◆ Exercise
Read through the data, and wherever a line holds the word "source", write that line out.

◆ Dataset excerpts
= Beginning of Section =

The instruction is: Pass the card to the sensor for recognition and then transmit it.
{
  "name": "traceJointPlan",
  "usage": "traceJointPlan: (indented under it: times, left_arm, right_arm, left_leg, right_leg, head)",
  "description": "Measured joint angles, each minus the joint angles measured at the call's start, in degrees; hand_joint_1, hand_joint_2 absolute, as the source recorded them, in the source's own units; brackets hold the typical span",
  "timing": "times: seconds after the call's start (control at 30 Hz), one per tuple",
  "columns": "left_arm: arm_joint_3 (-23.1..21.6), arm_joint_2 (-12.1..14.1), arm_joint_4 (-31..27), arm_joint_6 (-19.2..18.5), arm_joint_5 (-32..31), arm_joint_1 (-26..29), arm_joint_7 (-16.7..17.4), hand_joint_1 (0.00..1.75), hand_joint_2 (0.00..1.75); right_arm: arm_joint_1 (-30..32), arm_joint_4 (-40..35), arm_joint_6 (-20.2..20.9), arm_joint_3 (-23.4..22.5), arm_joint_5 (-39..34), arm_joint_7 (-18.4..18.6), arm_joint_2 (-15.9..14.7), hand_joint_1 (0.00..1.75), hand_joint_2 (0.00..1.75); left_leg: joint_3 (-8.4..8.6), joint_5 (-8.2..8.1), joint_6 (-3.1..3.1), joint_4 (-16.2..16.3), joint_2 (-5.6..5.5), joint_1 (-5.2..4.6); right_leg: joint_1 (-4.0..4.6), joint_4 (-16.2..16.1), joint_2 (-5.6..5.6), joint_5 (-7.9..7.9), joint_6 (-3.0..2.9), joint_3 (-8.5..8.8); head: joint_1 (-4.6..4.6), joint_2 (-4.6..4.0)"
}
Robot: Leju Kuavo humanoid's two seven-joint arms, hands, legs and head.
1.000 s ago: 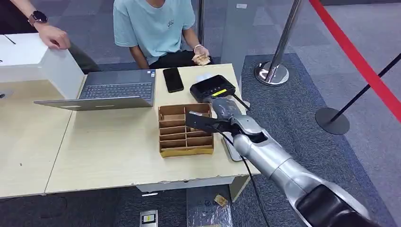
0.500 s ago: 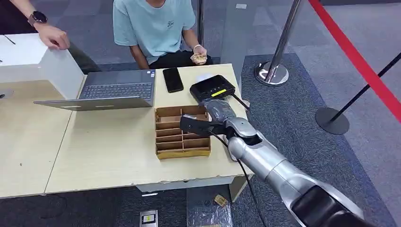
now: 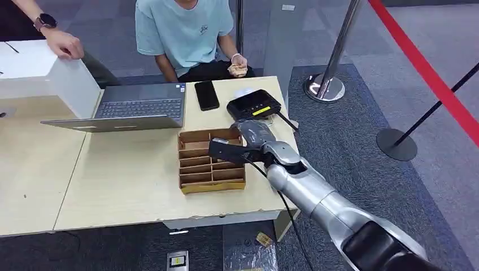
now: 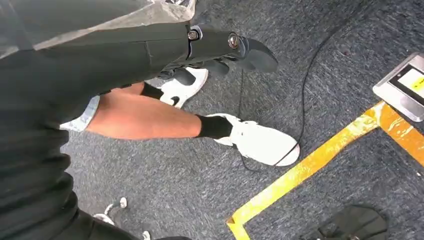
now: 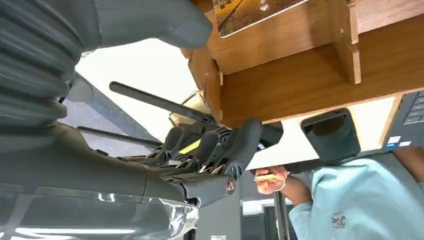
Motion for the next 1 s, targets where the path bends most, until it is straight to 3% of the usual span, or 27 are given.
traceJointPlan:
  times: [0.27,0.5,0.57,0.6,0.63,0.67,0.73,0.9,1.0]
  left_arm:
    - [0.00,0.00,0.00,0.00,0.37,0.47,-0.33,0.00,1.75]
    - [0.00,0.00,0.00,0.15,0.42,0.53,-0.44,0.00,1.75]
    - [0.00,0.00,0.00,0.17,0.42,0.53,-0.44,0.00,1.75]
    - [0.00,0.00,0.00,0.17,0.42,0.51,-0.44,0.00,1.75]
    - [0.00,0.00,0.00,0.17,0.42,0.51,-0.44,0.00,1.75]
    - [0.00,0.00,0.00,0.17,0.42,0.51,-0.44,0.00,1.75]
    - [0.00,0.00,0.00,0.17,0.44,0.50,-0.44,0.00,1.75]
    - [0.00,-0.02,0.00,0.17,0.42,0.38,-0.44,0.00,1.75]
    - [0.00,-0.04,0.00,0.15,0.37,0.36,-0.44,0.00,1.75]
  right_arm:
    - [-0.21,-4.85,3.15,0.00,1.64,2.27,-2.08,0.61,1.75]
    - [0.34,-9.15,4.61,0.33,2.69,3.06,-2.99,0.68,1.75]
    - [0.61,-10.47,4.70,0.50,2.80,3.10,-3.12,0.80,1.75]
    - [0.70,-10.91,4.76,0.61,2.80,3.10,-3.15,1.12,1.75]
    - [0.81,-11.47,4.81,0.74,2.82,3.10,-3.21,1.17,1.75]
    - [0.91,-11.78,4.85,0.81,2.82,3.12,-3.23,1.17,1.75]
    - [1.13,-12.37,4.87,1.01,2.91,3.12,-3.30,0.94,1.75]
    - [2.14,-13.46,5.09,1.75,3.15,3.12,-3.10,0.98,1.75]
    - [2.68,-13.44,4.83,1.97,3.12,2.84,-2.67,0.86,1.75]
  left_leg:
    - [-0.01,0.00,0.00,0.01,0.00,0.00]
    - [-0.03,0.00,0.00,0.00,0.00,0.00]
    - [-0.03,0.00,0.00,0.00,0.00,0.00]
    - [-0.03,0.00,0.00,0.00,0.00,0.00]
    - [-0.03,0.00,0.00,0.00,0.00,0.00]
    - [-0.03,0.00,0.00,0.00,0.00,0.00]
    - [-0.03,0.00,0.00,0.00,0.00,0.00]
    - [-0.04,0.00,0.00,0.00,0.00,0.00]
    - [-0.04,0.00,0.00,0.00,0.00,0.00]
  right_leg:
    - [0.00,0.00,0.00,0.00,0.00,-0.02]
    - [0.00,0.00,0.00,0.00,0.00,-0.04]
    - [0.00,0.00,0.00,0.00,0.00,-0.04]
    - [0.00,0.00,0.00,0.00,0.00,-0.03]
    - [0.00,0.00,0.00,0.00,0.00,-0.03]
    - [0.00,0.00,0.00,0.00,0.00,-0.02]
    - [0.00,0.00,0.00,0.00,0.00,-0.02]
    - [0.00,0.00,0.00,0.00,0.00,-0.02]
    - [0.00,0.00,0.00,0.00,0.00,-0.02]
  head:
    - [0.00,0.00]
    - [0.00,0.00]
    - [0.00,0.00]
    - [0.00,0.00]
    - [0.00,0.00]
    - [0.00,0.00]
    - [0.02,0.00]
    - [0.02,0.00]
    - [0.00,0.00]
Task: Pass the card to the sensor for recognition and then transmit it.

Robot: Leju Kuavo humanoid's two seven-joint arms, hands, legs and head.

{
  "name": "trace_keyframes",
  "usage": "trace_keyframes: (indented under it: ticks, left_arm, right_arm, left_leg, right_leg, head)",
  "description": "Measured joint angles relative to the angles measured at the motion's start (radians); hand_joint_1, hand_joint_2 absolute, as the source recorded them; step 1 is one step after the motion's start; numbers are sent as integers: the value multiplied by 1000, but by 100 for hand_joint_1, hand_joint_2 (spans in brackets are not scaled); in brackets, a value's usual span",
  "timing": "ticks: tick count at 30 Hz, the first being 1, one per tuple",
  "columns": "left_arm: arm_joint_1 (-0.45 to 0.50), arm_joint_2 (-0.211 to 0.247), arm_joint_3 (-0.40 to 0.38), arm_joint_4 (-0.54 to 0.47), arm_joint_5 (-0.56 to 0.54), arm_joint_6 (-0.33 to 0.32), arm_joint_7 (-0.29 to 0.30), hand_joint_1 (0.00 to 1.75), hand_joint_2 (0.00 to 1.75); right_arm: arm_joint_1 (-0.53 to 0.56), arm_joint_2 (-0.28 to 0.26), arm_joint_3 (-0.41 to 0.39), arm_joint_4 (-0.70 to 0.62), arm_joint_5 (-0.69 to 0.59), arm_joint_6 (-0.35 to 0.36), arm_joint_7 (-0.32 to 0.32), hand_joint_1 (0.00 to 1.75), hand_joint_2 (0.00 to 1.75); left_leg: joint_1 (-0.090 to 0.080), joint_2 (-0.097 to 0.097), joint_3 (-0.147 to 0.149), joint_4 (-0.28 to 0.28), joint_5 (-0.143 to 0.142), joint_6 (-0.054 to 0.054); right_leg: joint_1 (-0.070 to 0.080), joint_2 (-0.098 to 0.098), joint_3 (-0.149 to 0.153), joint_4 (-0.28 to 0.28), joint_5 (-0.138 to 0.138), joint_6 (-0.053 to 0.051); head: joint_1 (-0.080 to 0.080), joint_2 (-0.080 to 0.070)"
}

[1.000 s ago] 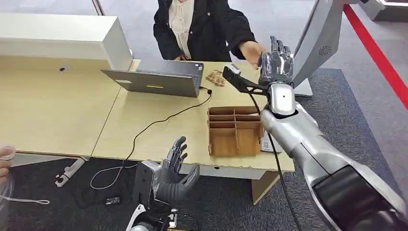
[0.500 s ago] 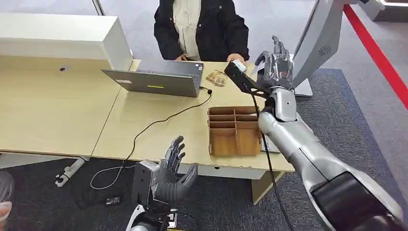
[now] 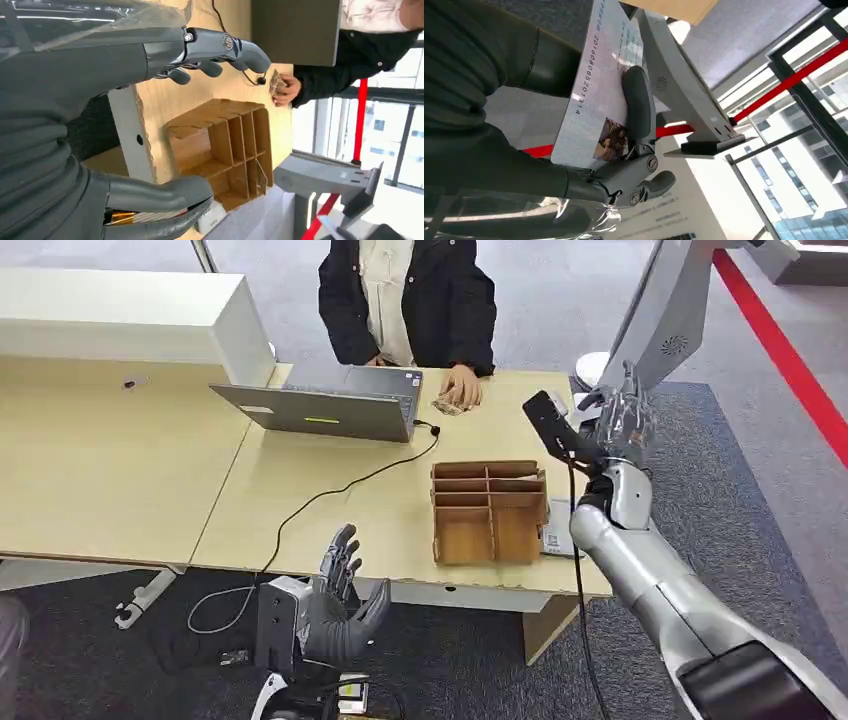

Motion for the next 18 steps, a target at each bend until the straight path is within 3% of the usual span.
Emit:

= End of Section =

◆ Answer section
  "description": "Measured joint angles, each minus the joint angles measured at the call's start, in degrees; hand_joint_1, hand_joint_2 absolute, as the source recorded them, in the source's own units; brackets hold the typical span",
  "description": "Measured joint angles relative to the angles measured at the motion's start (radians); hand_joint_1, hand_joint_2 absolute, as the source recorded them; step 1 is one step after the motion's start; numbers are sent as integers: the value multiplied by 1000, but by 100 for hand_joint_1, hand_joint_2 (spans in brackets are not scaled); in brackets, a value's usual span",

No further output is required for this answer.